MATERIAL TO PROCESS —
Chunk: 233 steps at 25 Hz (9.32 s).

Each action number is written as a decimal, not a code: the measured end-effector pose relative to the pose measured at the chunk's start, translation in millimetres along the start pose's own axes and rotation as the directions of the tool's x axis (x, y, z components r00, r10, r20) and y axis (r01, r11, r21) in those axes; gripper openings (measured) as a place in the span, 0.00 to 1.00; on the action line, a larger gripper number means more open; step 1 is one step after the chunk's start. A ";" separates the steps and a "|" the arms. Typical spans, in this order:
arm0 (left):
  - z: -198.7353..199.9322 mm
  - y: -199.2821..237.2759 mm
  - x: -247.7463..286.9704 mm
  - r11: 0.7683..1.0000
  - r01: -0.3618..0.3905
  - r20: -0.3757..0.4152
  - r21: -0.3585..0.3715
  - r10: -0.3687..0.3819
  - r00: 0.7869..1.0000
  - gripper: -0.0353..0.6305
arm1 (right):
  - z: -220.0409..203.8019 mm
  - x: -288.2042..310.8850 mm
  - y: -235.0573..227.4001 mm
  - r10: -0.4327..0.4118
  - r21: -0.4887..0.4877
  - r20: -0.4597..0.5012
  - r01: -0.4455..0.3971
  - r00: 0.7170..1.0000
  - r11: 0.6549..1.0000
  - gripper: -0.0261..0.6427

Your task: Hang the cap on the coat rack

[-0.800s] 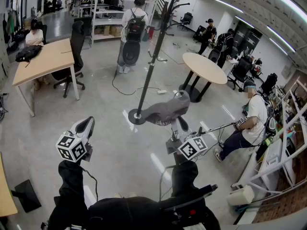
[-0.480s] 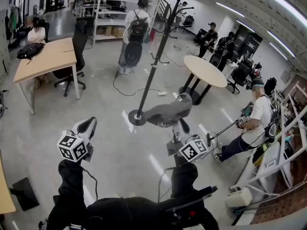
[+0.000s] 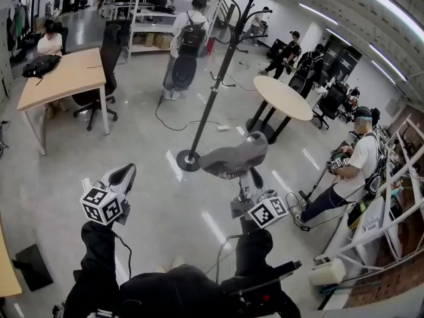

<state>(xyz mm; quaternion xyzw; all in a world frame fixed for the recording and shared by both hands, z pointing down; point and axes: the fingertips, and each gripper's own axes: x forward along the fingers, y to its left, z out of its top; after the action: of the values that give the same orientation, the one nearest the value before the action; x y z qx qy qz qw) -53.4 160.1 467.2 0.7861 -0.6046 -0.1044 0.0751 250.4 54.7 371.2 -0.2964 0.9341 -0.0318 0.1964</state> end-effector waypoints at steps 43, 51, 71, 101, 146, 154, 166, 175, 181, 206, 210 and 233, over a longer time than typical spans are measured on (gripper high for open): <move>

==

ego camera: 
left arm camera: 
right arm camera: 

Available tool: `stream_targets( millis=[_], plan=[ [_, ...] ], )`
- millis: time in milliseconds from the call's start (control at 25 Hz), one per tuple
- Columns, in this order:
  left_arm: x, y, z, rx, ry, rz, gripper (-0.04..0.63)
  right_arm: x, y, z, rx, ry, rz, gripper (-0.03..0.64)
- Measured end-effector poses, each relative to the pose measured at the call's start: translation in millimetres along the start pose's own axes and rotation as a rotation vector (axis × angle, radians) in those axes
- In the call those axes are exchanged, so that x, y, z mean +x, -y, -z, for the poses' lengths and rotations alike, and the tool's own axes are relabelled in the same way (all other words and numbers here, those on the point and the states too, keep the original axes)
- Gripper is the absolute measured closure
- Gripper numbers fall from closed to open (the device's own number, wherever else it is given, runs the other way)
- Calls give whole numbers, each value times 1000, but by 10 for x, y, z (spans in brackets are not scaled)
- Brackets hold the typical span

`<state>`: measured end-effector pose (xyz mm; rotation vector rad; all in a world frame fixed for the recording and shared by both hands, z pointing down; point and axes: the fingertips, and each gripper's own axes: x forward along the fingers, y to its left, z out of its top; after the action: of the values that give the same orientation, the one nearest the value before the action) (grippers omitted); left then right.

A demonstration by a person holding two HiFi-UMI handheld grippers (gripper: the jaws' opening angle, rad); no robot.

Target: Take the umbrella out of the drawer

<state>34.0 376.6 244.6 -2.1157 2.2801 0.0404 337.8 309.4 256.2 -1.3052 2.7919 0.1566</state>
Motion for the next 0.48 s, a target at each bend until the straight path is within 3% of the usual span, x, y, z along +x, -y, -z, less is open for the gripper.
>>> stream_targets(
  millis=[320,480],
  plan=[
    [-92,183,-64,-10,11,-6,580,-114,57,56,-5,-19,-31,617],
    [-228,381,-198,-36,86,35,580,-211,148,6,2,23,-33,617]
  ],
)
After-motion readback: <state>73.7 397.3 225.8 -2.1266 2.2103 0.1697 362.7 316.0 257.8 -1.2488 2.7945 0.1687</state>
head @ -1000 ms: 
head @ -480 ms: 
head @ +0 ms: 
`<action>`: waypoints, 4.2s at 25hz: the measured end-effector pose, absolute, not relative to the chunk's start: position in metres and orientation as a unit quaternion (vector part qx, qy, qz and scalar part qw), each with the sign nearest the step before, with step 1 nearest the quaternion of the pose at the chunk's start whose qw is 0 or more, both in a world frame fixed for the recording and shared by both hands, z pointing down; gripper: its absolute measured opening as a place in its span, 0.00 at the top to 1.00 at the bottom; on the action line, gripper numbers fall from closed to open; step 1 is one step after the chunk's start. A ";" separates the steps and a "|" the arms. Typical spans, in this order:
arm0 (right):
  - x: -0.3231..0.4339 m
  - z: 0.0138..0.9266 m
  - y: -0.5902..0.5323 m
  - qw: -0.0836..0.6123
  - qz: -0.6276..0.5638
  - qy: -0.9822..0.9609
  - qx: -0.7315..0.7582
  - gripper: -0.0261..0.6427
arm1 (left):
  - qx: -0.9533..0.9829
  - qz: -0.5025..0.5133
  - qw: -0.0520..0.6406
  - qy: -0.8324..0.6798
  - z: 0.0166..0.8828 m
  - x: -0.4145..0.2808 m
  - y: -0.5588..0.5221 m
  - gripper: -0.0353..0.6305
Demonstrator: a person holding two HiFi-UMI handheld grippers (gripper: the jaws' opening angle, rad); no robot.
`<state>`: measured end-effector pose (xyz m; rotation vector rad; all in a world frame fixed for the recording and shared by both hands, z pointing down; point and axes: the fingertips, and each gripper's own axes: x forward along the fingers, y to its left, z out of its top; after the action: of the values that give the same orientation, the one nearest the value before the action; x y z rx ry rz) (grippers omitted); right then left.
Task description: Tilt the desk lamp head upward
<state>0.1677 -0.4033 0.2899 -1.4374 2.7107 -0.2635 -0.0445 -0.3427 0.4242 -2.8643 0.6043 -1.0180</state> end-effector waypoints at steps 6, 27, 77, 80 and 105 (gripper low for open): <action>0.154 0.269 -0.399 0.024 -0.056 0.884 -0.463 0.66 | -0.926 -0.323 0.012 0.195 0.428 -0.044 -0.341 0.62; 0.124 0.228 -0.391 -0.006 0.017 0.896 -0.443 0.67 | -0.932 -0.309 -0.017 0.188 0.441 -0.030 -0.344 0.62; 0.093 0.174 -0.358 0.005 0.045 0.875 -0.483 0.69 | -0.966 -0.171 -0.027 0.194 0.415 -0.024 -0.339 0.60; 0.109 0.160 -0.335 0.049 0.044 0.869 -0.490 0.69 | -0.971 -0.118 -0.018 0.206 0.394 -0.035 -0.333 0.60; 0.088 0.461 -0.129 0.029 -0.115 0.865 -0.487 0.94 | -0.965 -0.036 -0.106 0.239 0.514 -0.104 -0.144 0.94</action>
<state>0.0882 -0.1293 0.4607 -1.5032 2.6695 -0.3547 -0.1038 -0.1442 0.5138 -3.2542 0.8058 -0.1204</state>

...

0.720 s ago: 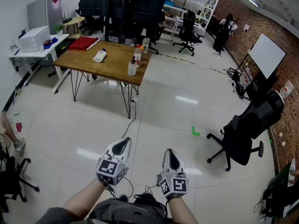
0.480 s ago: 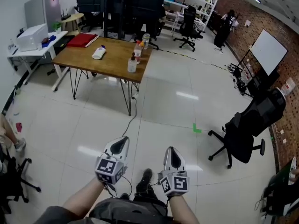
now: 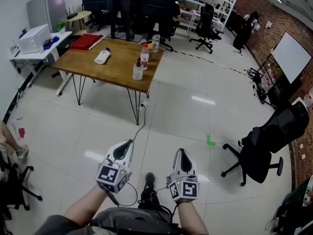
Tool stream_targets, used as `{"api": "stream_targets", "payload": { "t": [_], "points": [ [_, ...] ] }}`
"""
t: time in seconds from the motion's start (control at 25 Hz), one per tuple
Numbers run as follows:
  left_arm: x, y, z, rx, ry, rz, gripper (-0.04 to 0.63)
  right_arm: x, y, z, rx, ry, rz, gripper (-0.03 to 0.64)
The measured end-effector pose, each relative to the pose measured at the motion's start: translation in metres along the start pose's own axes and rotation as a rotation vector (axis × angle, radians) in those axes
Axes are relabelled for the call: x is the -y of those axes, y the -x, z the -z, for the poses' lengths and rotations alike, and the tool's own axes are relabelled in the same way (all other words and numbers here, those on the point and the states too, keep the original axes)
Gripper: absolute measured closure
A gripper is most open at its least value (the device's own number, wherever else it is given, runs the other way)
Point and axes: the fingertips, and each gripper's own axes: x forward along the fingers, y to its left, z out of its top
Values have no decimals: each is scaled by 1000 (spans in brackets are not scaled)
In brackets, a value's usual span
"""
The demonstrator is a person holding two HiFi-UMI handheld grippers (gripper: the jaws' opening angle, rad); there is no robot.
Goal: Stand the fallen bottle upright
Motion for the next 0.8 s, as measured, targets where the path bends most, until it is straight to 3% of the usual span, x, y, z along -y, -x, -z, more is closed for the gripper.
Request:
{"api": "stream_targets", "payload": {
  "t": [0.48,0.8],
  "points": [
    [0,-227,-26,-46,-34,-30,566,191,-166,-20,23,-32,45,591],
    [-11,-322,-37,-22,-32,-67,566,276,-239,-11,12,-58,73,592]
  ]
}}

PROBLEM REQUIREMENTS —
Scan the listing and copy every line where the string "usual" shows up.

SOLUTION FOR THIS EXERCISE —
Motion for the next 0.48 s, a target at each bend until the straight path is within 3% of the usual span, x, y, z along +x, -y, -z, less is open for the gripper.
In brackets, a value's usual span
Motion for the next 0.8 s, as measured, targets where the path bends most, until it is straight to 3% of the usual span, x, y, z along -y, -x, -z, more is closed for the gripper.

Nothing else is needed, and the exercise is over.